13. Palpasi pada pembesaran/pelebaran blader, pertahankan drainage urin secara paten jika
digunakan dan juga monitor terdapatnya konstipasi.
R/ Dapat meningkatkan respon automatik yang potensial menaikan ICP.
Kolaborasi :
14. Naikkan kepala pada tempat tidur/bed 15 - 45 derajat sesuai dengan tolenransi/indikasi.
R/ Peningkatan drainage/aliran vena dari kepala, mengurangi kongesti cerebral dan
edema/resiko terjadi ICP.
15. Berikan cairan intra vena sesuai dengan yang dindikasikan.
R/ Pemberian cairan mungkin diinginkan untuk menguransi edema cerebral, peningkatan
minimum pada pembuluh darah, tekanan darah dan ICP.
16. Berikan Oksigen.
R/ Mengurangi hipoxemia, dimana dapat meningkatkan vasodilatasi cerebral dan volume
darah dan menaikkan ICP.
17. Berikan obat Diuretik contohnya : mannitol, furoscide.

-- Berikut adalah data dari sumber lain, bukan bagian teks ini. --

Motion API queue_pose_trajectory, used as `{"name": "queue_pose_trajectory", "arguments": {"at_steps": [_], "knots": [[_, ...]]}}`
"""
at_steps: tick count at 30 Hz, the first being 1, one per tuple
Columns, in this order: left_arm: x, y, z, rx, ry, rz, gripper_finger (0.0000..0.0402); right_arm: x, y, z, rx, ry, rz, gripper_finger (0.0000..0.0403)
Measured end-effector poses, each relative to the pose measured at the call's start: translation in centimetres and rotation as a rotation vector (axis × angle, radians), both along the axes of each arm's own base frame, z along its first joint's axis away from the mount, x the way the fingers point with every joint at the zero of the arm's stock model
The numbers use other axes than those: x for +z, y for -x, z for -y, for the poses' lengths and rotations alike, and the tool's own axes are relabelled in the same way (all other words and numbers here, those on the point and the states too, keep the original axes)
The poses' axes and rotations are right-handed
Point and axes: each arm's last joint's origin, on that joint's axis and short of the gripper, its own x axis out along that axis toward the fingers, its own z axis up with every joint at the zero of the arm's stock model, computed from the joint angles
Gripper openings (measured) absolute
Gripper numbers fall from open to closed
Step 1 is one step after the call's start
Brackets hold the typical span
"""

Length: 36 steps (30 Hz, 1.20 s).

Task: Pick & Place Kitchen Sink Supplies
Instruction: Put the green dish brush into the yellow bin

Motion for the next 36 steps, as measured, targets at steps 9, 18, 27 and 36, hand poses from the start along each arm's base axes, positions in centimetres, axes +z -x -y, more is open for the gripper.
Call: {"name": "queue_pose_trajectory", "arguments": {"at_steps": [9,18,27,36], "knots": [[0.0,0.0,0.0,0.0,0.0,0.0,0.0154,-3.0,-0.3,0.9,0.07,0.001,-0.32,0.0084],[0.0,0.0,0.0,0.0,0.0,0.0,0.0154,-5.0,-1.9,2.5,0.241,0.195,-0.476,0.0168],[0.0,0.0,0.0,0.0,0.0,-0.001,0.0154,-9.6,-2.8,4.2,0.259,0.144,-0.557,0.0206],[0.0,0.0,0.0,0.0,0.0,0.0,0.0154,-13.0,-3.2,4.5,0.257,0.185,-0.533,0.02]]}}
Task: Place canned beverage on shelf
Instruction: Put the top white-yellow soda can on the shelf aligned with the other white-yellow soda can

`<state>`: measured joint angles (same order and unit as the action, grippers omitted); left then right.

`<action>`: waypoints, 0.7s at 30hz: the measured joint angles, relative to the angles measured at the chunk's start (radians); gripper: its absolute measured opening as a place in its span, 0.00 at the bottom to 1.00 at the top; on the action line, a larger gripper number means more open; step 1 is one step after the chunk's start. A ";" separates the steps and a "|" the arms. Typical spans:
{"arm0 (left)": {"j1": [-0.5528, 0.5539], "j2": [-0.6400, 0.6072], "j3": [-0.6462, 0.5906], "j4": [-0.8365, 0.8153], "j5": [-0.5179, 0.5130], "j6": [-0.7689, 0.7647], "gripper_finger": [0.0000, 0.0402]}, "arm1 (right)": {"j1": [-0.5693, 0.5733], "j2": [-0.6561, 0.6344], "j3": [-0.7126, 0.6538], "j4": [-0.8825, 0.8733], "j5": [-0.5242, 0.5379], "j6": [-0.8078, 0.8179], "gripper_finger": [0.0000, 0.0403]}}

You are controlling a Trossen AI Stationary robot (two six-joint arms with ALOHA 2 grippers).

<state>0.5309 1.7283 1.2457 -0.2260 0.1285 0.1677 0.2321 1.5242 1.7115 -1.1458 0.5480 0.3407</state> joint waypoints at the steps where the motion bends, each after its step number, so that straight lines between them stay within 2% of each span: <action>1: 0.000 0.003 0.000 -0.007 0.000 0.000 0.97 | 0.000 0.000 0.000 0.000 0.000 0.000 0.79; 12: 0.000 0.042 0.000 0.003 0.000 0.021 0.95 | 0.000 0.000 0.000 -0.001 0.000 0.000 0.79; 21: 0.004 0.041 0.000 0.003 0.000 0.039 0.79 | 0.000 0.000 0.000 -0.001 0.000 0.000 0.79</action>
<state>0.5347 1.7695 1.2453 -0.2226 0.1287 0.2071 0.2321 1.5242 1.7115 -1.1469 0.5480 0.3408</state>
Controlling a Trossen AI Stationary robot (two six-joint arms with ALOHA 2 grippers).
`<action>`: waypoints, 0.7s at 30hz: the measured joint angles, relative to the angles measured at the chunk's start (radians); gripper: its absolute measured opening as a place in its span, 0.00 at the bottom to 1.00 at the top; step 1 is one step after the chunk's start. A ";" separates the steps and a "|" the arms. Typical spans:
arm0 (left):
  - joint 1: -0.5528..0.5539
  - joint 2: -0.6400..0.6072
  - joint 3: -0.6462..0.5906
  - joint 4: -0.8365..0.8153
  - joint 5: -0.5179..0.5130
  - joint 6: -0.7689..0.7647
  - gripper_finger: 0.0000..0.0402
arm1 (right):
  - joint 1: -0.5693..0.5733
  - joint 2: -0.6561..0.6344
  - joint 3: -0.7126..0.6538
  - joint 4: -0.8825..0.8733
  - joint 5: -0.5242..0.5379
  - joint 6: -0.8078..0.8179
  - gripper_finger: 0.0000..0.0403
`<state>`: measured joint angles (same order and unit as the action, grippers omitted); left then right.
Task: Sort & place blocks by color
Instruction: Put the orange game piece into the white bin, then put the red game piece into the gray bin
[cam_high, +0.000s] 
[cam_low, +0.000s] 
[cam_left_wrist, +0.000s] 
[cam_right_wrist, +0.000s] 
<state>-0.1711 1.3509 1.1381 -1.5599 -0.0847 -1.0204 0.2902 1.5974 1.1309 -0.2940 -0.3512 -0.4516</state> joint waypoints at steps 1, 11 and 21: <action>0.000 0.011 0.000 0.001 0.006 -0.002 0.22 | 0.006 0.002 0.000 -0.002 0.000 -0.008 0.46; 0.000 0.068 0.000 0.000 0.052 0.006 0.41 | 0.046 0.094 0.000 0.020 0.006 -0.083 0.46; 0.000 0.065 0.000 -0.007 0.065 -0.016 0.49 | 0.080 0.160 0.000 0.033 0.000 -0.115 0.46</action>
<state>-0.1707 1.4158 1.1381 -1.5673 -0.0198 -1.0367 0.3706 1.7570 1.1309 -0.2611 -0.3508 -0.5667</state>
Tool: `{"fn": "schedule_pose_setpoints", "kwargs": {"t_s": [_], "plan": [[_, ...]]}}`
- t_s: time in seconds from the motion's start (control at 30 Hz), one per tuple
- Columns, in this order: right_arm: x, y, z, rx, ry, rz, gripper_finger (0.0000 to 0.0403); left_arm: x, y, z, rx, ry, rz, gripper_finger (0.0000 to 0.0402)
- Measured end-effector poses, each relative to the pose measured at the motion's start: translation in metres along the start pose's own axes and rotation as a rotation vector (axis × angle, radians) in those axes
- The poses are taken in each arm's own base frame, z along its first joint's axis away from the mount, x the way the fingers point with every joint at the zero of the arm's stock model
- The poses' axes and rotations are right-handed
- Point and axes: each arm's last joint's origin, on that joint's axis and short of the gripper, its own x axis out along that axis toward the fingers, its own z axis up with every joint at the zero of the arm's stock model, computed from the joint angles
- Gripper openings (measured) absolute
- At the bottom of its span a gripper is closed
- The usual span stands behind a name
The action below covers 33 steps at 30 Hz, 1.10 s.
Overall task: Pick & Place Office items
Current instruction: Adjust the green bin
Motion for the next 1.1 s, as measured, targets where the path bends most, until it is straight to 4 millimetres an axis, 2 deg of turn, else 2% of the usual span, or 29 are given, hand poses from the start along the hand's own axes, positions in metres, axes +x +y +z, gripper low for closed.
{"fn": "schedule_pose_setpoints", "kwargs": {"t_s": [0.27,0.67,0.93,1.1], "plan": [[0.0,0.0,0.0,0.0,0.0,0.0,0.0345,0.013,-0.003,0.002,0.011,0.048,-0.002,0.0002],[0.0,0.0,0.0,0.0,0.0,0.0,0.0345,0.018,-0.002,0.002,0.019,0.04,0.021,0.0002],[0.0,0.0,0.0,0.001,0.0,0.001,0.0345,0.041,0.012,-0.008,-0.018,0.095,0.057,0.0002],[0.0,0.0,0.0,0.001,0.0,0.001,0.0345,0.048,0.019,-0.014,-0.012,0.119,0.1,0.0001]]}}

R/ Diuretik mungkin digunakan pada pase akut untuk mengalirkan air dari brain cells, dan
mengurangi edema cerebral dan ICP.
18. Berikan Steroid contohnya : Dextamethason, methyl prednisolone.
R/ Untuk menurunkan inflamasi (radang) dan mengurangi edema jaringan.
19. Berikan analgesik dosis tinggi contoh : Codein.
R/ Mungkin diindikasikan untuk mengurangi nyeri dan obat ini berefek negatif pada ICP
tetapi dapat digunakan dengan sebab untuk mencegah.
20. Berikan Sedatif contoh : Benadryl.
R/ Mungkin digunakan untuk mengontrol kurangnya istirahat dan agitasi.
21. Berikan antipiretik, contohnya : aseptaminophen.
R/ Mengurangi/mengontrol hari dan pada metabolisme serebral/oksigen yang diinginkan.